Last Friday was the opening convocation at Union, so I got to suit up in a borrowed master’s gown, hood (mine is packed away) and mortar board to march in the faculty procession. Quite the unique experience for someone who’s been in a news room all her life. When I got my master’s degree, they made us march in wearing albs and surplices, so this is the first time I’ve worn a graduation gown since leaving college more than 30 years ago.
There being nothing for Veeka to do over the weekend, I decided to go seek out *some* natural beauty in this part of the country plus amuse her. I arranged to go visit Land Between the Lakes, a national recreation area of two enormous lakes and a peninsula created when the area was dammed up many years ago. The peninsula is known for having no lights on it at all at night, thus being a great place from which to view the stars. Saturday night was cloudy, so didn’t get to see the Milky Way from where we were staying at the inn at Paris Landing State Park which happily for Veeka, came equipped with a nice pool. During the drive there, I turned on the local radio, which was full of ads for the local soybean festival and a gun show in Paducah, which is not that far to the north. Other stations had country music and one dedicated to NASCAR racing. I finally found one tuned to oldies from the ’70s, which is what we listened to all weekend.
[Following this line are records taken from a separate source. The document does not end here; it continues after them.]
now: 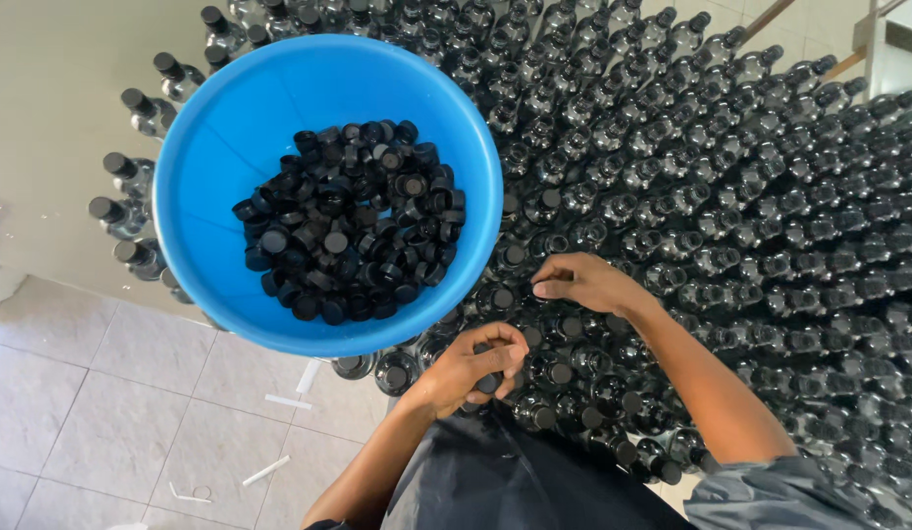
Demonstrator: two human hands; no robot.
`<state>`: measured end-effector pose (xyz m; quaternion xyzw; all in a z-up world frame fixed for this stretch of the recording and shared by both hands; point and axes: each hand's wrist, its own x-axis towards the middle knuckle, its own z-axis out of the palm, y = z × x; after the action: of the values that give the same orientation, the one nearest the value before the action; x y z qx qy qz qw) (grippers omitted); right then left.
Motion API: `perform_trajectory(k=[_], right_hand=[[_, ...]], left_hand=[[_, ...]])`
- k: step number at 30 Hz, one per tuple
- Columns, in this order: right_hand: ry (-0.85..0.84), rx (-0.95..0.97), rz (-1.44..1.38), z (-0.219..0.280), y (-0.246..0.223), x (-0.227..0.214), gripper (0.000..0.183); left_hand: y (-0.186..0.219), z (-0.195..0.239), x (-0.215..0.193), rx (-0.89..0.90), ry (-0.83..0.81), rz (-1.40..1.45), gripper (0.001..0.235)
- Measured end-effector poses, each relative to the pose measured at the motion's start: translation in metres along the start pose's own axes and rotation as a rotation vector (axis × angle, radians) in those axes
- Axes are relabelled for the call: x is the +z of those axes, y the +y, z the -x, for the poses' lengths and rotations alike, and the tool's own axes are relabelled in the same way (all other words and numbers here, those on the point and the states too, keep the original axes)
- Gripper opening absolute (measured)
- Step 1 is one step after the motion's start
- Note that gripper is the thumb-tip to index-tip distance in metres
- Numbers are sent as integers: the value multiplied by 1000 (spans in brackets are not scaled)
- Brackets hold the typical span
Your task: The person stands at a table covered with clear plastic bottles and repeatedly picks up black bottle caps from a blue basin. They place the caps onto the open bottles and screw them on by hand. The person works systematically across the rows of bottles, filling the basin with caps as they are used.
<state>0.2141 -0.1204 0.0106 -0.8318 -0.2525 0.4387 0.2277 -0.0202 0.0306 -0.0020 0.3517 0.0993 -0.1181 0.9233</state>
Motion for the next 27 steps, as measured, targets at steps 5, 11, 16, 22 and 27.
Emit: perform_trajectory(k=[5,11,16,22,27], right_hand=[[3,-31,176,-19,26,2,41],[64,-99,186,-23,34,5,36],[200,-198,231,-2,29,6,31],[581,-680,183,59,-8,39,29],[537,-766,388,63,2,64,38]], left_hand=[[2,-13,-3,-49,13,15,23],[-4,-28,-6,-55,65,99,20],[-17,-42,-7,48,166,143,19],[-41,-45,-20,263,152,418,29],[-38,-35,0,252,187,307,45]])
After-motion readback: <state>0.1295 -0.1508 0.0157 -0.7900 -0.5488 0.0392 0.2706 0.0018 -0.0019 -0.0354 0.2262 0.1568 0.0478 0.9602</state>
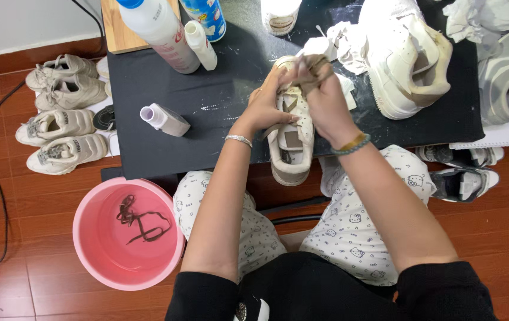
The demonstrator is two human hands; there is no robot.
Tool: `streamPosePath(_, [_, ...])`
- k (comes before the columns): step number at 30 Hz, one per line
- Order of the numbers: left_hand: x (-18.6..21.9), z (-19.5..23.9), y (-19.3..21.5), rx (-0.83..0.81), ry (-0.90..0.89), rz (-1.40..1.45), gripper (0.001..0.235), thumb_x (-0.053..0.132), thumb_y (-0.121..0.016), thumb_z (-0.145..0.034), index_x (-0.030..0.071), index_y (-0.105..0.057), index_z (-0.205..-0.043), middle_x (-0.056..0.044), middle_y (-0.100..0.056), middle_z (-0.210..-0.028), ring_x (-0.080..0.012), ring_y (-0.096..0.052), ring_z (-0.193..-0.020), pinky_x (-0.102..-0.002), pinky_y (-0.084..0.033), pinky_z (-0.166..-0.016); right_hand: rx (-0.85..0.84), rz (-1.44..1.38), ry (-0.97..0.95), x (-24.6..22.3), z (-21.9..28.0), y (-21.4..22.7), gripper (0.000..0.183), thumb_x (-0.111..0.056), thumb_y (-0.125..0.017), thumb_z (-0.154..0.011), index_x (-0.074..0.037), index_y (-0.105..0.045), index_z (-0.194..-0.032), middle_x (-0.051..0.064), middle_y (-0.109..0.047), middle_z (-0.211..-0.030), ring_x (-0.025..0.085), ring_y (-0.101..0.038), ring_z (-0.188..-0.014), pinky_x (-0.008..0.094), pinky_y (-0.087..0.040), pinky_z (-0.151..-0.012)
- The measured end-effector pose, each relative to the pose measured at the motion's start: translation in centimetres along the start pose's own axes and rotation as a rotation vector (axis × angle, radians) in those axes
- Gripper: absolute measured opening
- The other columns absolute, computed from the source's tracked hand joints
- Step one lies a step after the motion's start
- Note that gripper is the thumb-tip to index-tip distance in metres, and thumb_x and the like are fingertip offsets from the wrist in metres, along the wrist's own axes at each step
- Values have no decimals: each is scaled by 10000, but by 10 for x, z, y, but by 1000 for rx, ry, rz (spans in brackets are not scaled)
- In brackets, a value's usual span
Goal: The person removes the laces from a white sneaker, places them in a pink basin, and then uses a toothbrush to scrub the shoe's surface. The person then re-laces the shoe.
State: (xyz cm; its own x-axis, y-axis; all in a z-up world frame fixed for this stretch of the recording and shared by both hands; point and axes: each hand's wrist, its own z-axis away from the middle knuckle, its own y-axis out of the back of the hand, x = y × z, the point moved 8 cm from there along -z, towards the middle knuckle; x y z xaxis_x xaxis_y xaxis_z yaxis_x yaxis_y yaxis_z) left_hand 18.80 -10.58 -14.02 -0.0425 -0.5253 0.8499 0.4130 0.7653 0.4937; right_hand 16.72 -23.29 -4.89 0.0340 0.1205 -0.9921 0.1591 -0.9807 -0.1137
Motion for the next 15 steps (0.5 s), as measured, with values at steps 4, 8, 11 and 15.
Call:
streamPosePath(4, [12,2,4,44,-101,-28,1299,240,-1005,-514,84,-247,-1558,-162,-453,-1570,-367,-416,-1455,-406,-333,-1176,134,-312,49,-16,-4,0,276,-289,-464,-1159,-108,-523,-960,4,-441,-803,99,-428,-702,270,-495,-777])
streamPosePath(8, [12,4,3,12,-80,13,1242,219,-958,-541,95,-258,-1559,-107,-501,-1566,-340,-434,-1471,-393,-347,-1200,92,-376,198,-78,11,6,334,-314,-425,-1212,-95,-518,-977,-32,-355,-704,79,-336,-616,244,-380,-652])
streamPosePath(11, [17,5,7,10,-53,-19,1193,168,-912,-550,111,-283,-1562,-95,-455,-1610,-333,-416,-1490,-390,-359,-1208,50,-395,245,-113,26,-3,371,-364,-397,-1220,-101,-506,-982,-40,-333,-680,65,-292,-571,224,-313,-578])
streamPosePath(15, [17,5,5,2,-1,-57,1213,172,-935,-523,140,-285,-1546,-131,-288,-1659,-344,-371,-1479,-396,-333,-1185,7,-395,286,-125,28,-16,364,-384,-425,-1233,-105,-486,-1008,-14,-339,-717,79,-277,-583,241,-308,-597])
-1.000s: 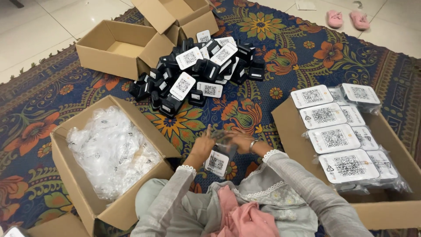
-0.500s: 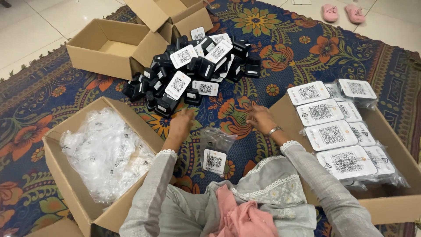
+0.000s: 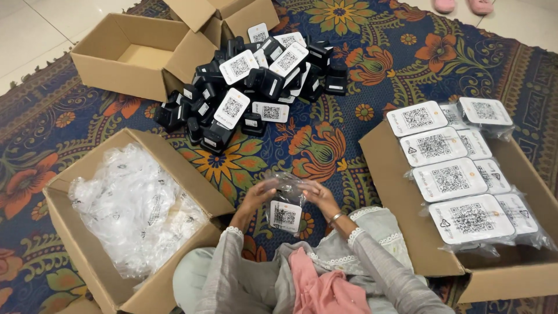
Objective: The person packs electronic devices with QR codes into plastic bags and then places them into cardboard boxes.
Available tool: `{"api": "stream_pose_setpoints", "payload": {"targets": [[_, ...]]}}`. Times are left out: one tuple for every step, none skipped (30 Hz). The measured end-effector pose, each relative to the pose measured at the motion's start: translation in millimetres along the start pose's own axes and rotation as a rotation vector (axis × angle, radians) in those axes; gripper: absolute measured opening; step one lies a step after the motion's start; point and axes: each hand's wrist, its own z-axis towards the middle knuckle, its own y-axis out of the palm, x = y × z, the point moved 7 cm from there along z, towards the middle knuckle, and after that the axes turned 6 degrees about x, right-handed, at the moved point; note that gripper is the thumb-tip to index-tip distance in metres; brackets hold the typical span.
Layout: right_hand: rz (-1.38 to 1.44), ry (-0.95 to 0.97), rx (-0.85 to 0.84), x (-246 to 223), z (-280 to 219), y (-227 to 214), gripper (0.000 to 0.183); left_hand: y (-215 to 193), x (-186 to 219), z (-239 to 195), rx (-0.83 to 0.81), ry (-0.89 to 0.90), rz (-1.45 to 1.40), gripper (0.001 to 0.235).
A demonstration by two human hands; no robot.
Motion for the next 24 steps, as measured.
{"api": "stream_pose_setpoints", "payload": {"targets": [[0.002, 0.006, 0.003, 9.7, 3.6, -0.9, 0.044, 2.3, -9.6, 1.7, -0.001, -0.006, -0.001, 0.051], [0.047, 0.065, 0.050, 23.0, 7.1, -4.7, 0.036, 2.0, -20.4, 3.4, 0.035, -0.034, -0.061, 0.041], [0.093, 0.123, 0.096, 35.8, 11.7, -8.0, 0.028, 1.1, -30.4, 6.2, 0.071, -0.060, -0.120, 0.034], [0.095, 0.126, 0.099, 49.3, 18.8, -13.2, 0.028, 3.4, -29.0, 7.6, 0.070, -0.064, -0.120, 0.034], [0.065, 0.066, 0.044, 58.5, 26.2, -14.8, 0.025, 6.3, -27.5, 9.1, 0.063, -0.068, -0.126, 0.032], [0.036, 0.007, -0.011, 67.7, 32.9, -16.2, 0.022, 9.2, -25.9, 10.6, 0.055, -0.073, -0.132, 0.032], [0.037, 0.009, -0.008, 52.2, 31.4, -7.1, 0.022, 10.1, -36.0, 18.2, 0.053, -0.076, -0.133, 0.032], [-0.002, 0.003, -0.040, 36.3, 29.6, 4.5, 0.026, 12.9, -44.2, 25.5, 0.023, -0.052, -0.101, 0.030], [-0.042, -0.003, -0.073, 20.3, 28.4, 16.1, 0.032, 15.6, -52.3, 33.1, -0.007, -0.027, -0.069, 0.028], [-0.042, -0.001, -0.071, 11.3, 31.0, 20.8, 0.032, 16.9, -63.5, 42.5, -0.008, -0.029, -0.069, 0.028], [-0.041, 0.019, -0.114, 4.2, 31.9, 28.9, 0.044, 18.0, -75.0, 50.6, -0.007, -0.027, -0.028, 0.023], [-0.041, 0.040, -0.157, -2.9, 32.5, 36.9, 0.057, 19.2, -86.5, 58.4, -0.006, -0.026, 0.013, 0.020], [-0.039, 0.042, -0.155, 4.5, 39.3, 33.5, 0.057, 18.9, -97.0, 64.8, -0.007, -0.028, 0.013, 0.020], [-0.044, 0.041, -0.178, 11.8, 45.5, 31.8, 0.055, 17.3, -108.4, 70.9, 0.009, -0.041, 0.050, 0.019], [-0.049, 0.040, -0.201, 19.3, 51.1, 30.3, 0.052, 15.7, -120.0, 76.4, 0.026, -0.055, 0.086, 0.018], [-0.047, 0.042, -0.199, 27.1, 52.9, 27.1, 0.052, 19.3, -108.4, 69.8, 0.025, -0.058, 0.087, 0.018], [-0.039, 0.067, -0.158, 35.9, 56.7, 21.6, 0.045, 16.5, -95.4, 64.6, 0.104, -0.054, 0.126, 0.022], [-0.031, 0.091, -0.117, 44.7, 60.0, 16.1, 0.039, 13.7, -82.3, 58.7, 0.183, -0.049, 0.165, 0.028], [-0.028, 0.093, -0.117, 44.9, 59.3, 17.7, 0.039, 19.9, -48.2, 41.3, 0.183, -0.052, 0.167, 0.028], [-0.026, 0.120, -0.134, 46.8, 57.9, 20.6, 0.042, 18.2, -8.5, 22.8, 0.303, 0.010, 0.250, 0.036], [-0.025, 0.146, -0.155, 47.8, 57.7, 23.8, 0.045, 16.9, 32.6, 3.9, 0.425, 0.074, 0.333, 0.045], [-0.024, 0.148, -0.157, 61.9, 61.4, 20.3, 0.045, 19.1, 41.2, -5.0, 0.427, 0.073, 0.334, 0.045], [-0.037, 0.157, -0.127, 76.5, 65.7, 14.5, 0.042, 21.0, 58.7, -15.4, 0.469, 0.185, 0.432, 0.042], [-0.051, 0.167, -0.097, 91.2, 69.8, 8.7, 0.039, 24.1, 76.1, -26.7, 0.510, 0.299, 0.531, 0.039]]}}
Our first order of business on Saturday was meeting up with some friends from my Washington Times days. She was Amy Bushatz, who was an intern at TWT a number of years ago and who married an Army guy who’s now stationed at Fort Campbell, not far from LBL. We met at Fort Donelson National Battlefield, a most interesting site where the Confederates in 1862 bungled what should have been a victory into a defeat that basically gave the Northerners access to Nashville and many of the railroads that kept the South going. It’s where Ulysses Grant made a name for himself and where two Confederate generals fell into infamy (they fled the field of battle instead of fighting). The Union had lost the battle but the Confederates, instead of pursuing the Union, pulled back their men, basically because the Southern generals didn’t have a clue as to what they were doing. Grant seized his opportunity and turned defeat into victory, forcing the Confederates back over ground they had taken. We visited the hotel at Dover where Grant met with Gen. Simon Bolivar Buckner to arrange for the Confederates to surrender and of course the cannon batteries above the river. By this time, kids belonging to both families were howling for lunch, so we headed for a burger joint, then they left for home.
Oddly, I found LBL a little disappointing. Maybe it was the drought conditions that made everything in late summer so dry. The bison fields only had one place where the buffaloes and their young were congregating and they all looked hot, uncomfortable and covered with bugs. The visitor center was so-so although it was interesting to see how the Tennessee Valley Authority flooded so many thousands of fertile acres way back when and pushed so many people out off their property to create the two lakes. I expected to drive along more waterfront but it’s the folks who stay in the campgrounds who get to see all that. Drivers stay on the “trace,” which is the highest point of land inland. I also guess the northern part is prettier and that it’s a better place to visit when it’s cooler. And so Veeka and I repaired back to the swimming pool at Paris Landing.
A bit of updates: Veronica Tirador, the little girl I wrote about a few weeks ago, recovered fully and left the hospital last Saturday. They thought she’d need a walker or some kind of aid but apparently, after some physical therapy, she does not. She fared far better than Patrick Burgoyne, another child in the same neighborhood I lived in who somehow got into his parents’ van on Aug. 14, then couldn’t get out. He was barely alive when they found him and for four heartbreaking days, the medics at Children’s Hospital in DC tried to save him. I was following the whole thing on my iPhone non-stop as I know the parents and he had just turned 6; almost exactly the same age as Veronica. They finally declared him dead on Aug. 19. His funeral was yesterday (Aug. 25).